- **Supplied data**:
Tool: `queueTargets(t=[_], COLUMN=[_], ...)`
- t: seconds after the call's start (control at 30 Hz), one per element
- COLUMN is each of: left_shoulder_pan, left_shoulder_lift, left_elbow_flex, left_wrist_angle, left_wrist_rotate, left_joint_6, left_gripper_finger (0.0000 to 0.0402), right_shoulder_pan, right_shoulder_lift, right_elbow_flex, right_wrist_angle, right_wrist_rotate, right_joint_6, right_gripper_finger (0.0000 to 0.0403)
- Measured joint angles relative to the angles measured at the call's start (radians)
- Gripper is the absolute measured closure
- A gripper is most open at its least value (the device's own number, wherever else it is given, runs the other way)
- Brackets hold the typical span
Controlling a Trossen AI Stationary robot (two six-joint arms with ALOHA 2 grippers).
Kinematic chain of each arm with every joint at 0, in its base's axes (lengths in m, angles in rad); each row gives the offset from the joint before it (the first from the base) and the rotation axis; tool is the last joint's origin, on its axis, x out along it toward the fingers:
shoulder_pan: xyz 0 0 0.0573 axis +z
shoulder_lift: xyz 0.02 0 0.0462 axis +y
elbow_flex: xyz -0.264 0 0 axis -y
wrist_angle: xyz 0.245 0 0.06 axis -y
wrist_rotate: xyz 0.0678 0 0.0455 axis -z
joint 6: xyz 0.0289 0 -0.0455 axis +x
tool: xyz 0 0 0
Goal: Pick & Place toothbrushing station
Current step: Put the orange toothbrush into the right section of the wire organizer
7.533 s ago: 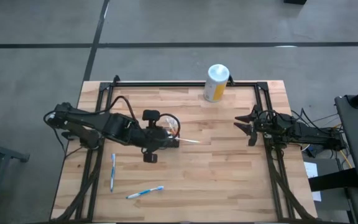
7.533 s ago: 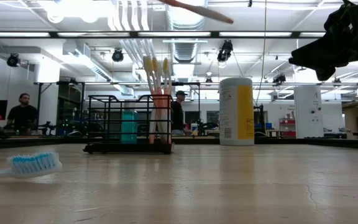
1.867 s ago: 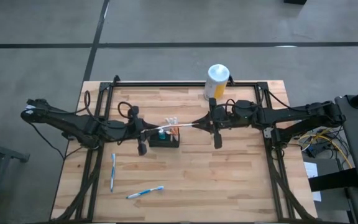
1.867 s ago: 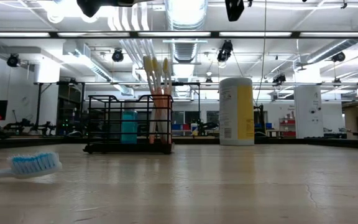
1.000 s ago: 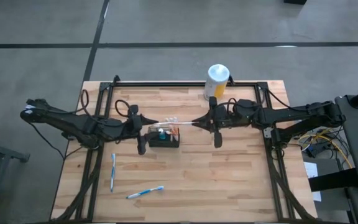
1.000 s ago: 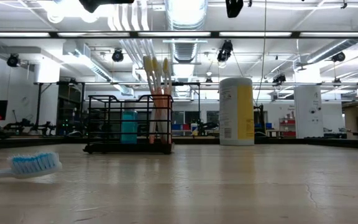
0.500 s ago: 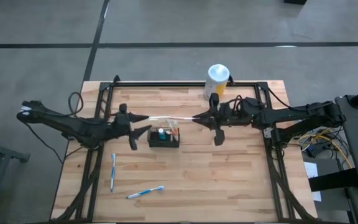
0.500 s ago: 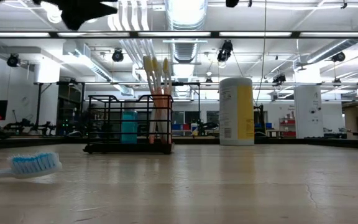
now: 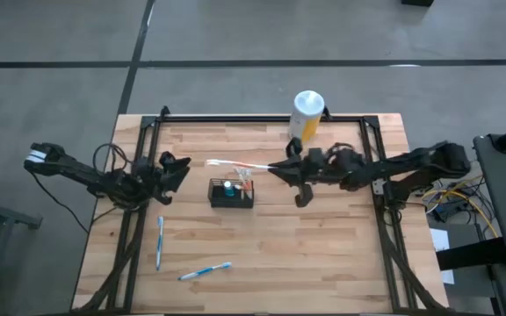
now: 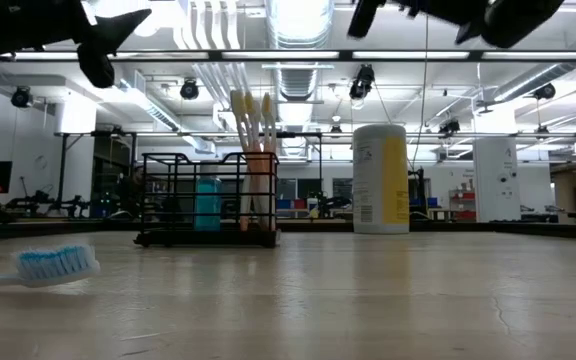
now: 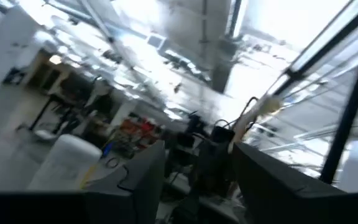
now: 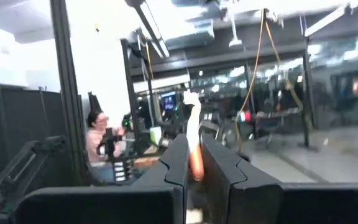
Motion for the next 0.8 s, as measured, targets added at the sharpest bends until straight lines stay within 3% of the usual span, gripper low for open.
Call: queueTargets(t=[0.13,0.27,0.63,0.8], left_shoulder_pan=[0.004,0.004,0.015,0.019], left_shoulder_lift=[0.069,0.094,0.139,0.180], left_elbow_flex=[0.063,0.107,0.142,0.197], left_wrist_angle=[-0.005,0.032,0.080,0.091], left_wrist_rotate=[-0.010,0.061,0.084,0.176], left_joint_6=[0.042,0.161,0.211,0.311], left_gripper_finger=[0.0207,0.0215,0.0234,0.0234], right_shoulder_pan=[-0.006,-0.033,-0.048,-0.047], right_shoulder_lift=[0.112,0.144,0.154,0.163], right_elbow_flex=[0.003,0.003,0.016,0.028], right_wrist_angle=[0.107,0.256,0.254,0.254], right_wrist_rotate=[0.000,-0.006,-0.057,-0.057], right_joint_6=[0.051,0.087,0.181,0.185], right_gripper_finger=[0.0380,0.0377,0.0376,0.0375])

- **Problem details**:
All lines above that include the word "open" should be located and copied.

- **Result for this exercise**:
- A gripper is most open at its least value (the device's own number, wherever else it is given, runs the other way)
Motion for the next 0.8 s, as measured, targets added at the sharpest bends until straight lines stay within 3% of the usual span, gripper low for open.

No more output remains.